## WHAT IS BEING ASKED
Write out the data again in full, keeping every character the same.
--- THE DATA ---
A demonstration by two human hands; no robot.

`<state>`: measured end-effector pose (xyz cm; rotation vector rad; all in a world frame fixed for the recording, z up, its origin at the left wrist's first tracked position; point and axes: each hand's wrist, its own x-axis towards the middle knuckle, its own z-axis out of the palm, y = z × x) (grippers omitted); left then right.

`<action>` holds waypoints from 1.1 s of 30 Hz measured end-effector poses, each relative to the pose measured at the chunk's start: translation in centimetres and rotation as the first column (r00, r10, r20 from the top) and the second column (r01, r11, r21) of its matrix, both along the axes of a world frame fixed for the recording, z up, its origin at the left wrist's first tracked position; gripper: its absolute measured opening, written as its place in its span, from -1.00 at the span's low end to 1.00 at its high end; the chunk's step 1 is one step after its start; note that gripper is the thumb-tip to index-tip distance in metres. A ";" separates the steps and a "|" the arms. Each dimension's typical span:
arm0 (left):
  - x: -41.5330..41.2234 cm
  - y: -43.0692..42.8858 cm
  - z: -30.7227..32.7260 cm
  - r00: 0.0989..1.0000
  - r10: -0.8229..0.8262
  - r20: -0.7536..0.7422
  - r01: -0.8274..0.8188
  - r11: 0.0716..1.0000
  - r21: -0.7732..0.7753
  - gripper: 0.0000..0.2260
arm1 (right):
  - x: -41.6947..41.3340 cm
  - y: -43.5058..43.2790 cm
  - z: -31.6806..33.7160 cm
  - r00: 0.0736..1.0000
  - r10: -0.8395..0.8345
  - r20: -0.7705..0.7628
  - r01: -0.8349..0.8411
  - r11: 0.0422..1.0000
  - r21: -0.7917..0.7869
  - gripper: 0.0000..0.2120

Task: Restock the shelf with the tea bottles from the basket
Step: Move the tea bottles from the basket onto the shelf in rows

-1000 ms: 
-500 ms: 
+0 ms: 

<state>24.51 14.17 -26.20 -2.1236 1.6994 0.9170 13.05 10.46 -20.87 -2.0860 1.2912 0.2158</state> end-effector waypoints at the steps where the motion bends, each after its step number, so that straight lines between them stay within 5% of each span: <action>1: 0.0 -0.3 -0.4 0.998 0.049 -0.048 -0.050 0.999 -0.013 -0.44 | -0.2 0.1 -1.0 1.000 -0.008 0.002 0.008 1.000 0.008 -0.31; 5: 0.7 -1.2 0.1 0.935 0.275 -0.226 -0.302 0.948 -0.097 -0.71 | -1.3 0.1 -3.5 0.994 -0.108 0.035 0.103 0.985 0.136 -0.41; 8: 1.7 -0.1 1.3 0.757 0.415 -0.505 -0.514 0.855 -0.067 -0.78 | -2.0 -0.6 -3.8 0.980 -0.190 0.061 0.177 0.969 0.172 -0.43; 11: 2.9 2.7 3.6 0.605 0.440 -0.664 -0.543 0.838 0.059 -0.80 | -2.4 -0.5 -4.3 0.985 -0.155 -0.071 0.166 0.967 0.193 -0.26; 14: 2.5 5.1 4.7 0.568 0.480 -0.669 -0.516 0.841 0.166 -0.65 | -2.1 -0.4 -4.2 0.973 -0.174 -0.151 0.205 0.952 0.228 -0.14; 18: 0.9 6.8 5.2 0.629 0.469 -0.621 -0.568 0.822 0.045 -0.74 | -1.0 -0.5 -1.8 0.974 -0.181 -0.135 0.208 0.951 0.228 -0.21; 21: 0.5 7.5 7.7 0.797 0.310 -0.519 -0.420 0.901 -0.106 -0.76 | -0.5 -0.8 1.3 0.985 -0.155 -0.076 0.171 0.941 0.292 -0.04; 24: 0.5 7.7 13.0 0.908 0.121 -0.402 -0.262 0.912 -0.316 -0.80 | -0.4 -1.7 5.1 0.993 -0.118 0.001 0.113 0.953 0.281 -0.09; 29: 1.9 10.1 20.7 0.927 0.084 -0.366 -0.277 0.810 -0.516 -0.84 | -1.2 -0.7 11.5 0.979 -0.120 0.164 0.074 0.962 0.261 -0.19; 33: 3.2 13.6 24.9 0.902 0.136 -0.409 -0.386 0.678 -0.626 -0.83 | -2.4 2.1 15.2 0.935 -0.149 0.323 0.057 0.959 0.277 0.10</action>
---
## SOLUTION BELOW
A demonstration by two human hands; no robot.

`<state>`: measured end-effector pose (xyz cm; rotation vector rad; all in a world frame fixed for the recording, z up, its origin at the left wrist's first tracked position; point and axes: each hand's wrist, its own x-axis towards the middle knuckle, its own z-axis out of the palm, y = z × x) (grippers omitted); left then right.

`<action>` holds waypoints from 1.1 s of 30 Hz measured end-effector poses, each relative to the pose measured at the chunk's start: translation in centimetres and rotation as the first column (r00, r10, r20 from the top) and the second column (r01, r11, r21) of its matrix, both along the axes of a world frame fixed for the recording, z up, its origin at the left wrist's first tracked position; gripper: its absolute measured opening, written as its place in its span, from -1.00 at the span's low end to 1.00 at its high end; the chunk's step 1 is one step after its start; note that gripper is the thumb-tip to index-tip distance in metres. A ";" separates the steps and a "|" the arms. Each dimension's typical span:
arm0 (left):
  - x: -41.5330..41.2234 cm
  - y: -43.0692..42.8858 cm
  - z: -30.7227..32.7260 cm
  - r00: 0.0989..1.0000
  - r10: -0.8229..0.8262
  - r20: -0.7536..0.7422
  - r01: -0.8274..0.8188
  - r11: 0.0716..1.0000
  - r21: -0.7732..0.7753
  - gripper: 0.0000..0.2260
arm1 (right):
  - x: -41.6947..41.3340 cm
  - y: -43.5058..43.2790 cm
  - z: -31.6806..33.7160 cm
  - r00: 0.0736..1.0000
  - r10: -0.8395..0.8345
  - r20: -0.7705..0.7628
  - r01: -0.8349..0.8411
  - r11: 0.0422..1.0000
  - r21: -0.7917..0.7869
  - gripper: 0.0000..0.2120

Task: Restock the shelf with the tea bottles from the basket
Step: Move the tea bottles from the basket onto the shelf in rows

-1000 ms: 
-500 ms: 
+0 ms: 

<state>24.51 14.17 -26.20 -2.1236 1.6994 0.9170 13.05 10.46 -20.87 -2.0860 1.2912 0.2158</state> end-effector waypoints at the steps where the motion bends, each after its step number, so that straight lines between them stay within 5% of each span: <action>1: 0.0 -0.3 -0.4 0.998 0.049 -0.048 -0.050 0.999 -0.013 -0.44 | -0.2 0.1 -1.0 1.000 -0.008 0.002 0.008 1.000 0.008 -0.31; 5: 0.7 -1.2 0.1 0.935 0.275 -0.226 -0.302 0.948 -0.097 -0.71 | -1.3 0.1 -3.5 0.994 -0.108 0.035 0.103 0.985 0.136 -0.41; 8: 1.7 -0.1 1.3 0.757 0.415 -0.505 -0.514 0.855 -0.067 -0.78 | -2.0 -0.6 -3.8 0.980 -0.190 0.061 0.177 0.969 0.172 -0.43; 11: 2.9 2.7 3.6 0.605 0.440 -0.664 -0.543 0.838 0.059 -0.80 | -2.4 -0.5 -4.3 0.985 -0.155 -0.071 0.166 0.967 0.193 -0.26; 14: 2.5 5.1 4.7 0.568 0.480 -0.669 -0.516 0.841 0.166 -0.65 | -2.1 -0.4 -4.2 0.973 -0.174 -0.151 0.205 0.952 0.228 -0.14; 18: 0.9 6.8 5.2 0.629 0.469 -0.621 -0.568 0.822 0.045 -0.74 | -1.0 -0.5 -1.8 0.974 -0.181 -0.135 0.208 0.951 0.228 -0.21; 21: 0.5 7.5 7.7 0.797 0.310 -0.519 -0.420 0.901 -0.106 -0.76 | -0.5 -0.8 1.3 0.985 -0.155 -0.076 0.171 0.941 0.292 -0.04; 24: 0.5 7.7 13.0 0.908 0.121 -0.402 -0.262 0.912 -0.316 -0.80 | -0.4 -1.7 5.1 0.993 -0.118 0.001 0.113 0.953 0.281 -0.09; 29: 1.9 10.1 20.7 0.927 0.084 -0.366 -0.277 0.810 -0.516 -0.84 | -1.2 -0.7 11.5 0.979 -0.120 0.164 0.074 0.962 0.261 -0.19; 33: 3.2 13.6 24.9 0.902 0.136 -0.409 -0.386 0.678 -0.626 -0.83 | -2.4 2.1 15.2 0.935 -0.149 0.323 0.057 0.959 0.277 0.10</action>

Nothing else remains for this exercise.